The sentry stood aside for him as he entered the door of his sleeping cabin on the half deck. There was plenty of room here; even the present of a twelve pounder left ample space for his cot and his desk and his chest. Polwheal had set everything to rights here already; Hornblower passed through into the main cabin. Here there was ample room, too; the Dutchmen who designed the Sutherland had lofty ideas regarding the comfort of the captain. The cabin extended across the whole width of the stern, and the great stern windows gave plenty of light. The stone-coloured paint made the cabin sunny and cheerful, and the black bulks of a twelve pounder on each side made an effective colour scheme. A couple of hands were standing by Polwheal in here while he lay on his stomach packing away cases of wine into the lockers.
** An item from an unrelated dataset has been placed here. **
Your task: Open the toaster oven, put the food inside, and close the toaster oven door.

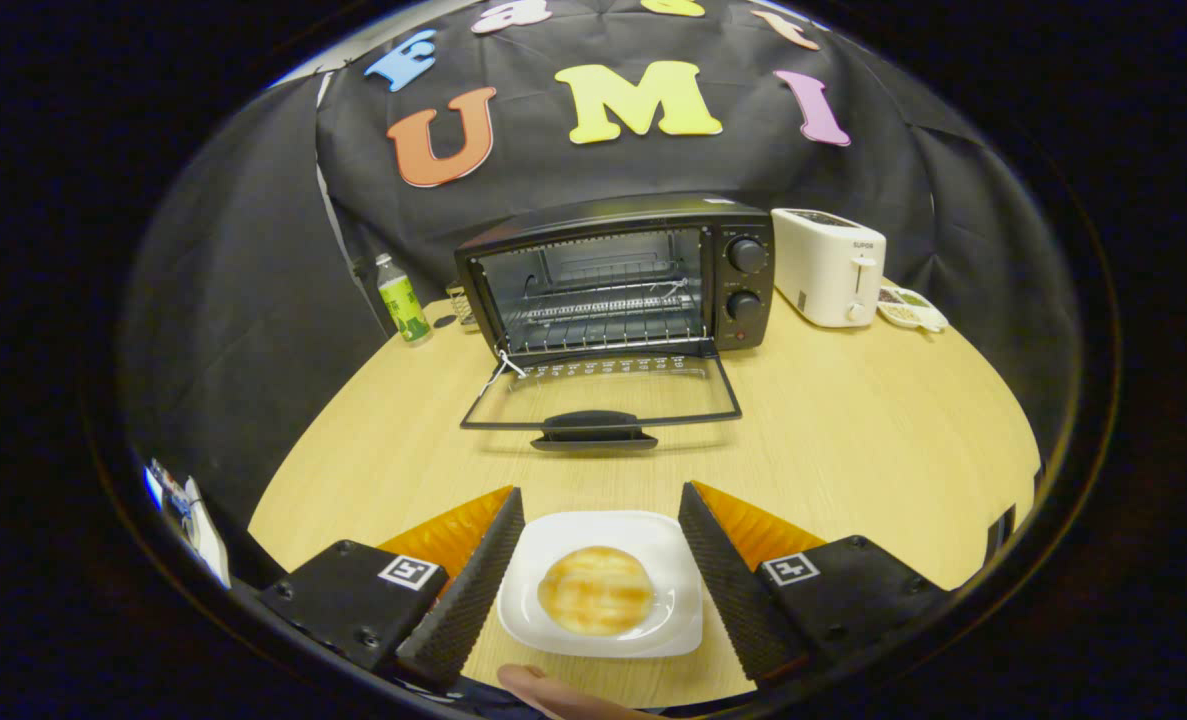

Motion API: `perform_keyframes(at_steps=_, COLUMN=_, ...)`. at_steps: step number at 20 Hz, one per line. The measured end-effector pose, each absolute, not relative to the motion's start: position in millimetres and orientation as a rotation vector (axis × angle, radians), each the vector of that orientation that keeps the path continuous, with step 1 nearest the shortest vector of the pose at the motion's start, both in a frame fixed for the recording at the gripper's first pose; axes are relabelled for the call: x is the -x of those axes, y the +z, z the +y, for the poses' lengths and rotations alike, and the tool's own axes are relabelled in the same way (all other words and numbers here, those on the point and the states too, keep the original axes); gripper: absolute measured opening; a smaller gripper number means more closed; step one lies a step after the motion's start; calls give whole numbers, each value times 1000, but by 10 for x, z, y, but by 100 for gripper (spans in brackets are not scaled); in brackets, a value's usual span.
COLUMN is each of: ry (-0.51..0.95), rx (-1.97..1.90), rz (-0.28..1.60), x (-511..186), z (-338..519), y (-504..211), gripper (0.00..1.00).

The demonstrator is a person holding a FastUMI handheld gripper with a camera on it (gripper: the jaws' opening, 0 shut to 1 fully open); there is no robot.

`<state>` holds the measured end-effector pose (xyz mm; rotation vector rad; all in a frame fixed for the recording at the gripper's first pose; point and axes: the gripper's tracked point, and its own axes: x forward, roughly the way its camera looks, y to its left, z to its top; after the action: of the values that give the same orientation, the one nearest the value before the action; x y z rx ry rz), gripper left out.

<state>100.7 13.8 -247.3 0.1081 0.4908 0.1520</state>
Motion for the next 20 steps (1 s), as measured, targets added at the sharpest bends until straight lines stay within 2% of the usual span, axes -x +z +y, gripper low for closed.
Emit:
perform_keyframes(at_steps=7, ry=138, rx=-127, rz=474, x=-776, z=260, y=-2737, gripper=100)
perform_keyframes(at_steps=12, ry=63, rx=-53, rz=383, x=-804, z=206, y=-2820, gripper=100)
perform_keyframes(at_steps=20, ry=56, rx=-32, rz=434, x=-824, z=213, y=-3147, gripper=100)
Hornblower glared at them, realising that he could not yet retire to the solitude of the stern gallery while he should be under their observation through the stern windows.
He went back to the sleeping cabin and threw himself with a sigh on his cot, but his restlessness brought him to his feet again and across to his desk. He took out a crackling document and sat down to look through it again.
Orders to the Inshore Squadron, Western Mediterranean, by Sir Percy Gilbert Leighton, K.B., Rear Admiral of the Red, Commanding.
There was nothing unusual about them at all-night signals, private signals, British, Spanish, and Portuguese; rendezvous in case of separation; a line or two regarding the tactics to be adopted in the event of encountering while with the convoy a hostile squadron of any force. The flagship would accompany the Lisbon convoy of transports into the Tagus—calling for orders, presumably; the Caligula was to take the storeships Harriet and Nancy to Port Mahon; the Sutherland was to escort the East Indiamen as far as Latitude 35° before heading for the Straits, to the final rendezvous off Palamos Point. Captains of His Britannic Majesty’s Ships were informed that the coast of Andalusia, with the exception of Cadiz and Tarifa, was in the hands of the French, and so also was the coast of Catalonia from the frontier of Tarragona. At the same time captains entering any Spanish port whatever must take the most careful precautions lest the French should be in occupation there. The attached schedule of instructions to masters of ships in the convoy was mostly repetition of all this.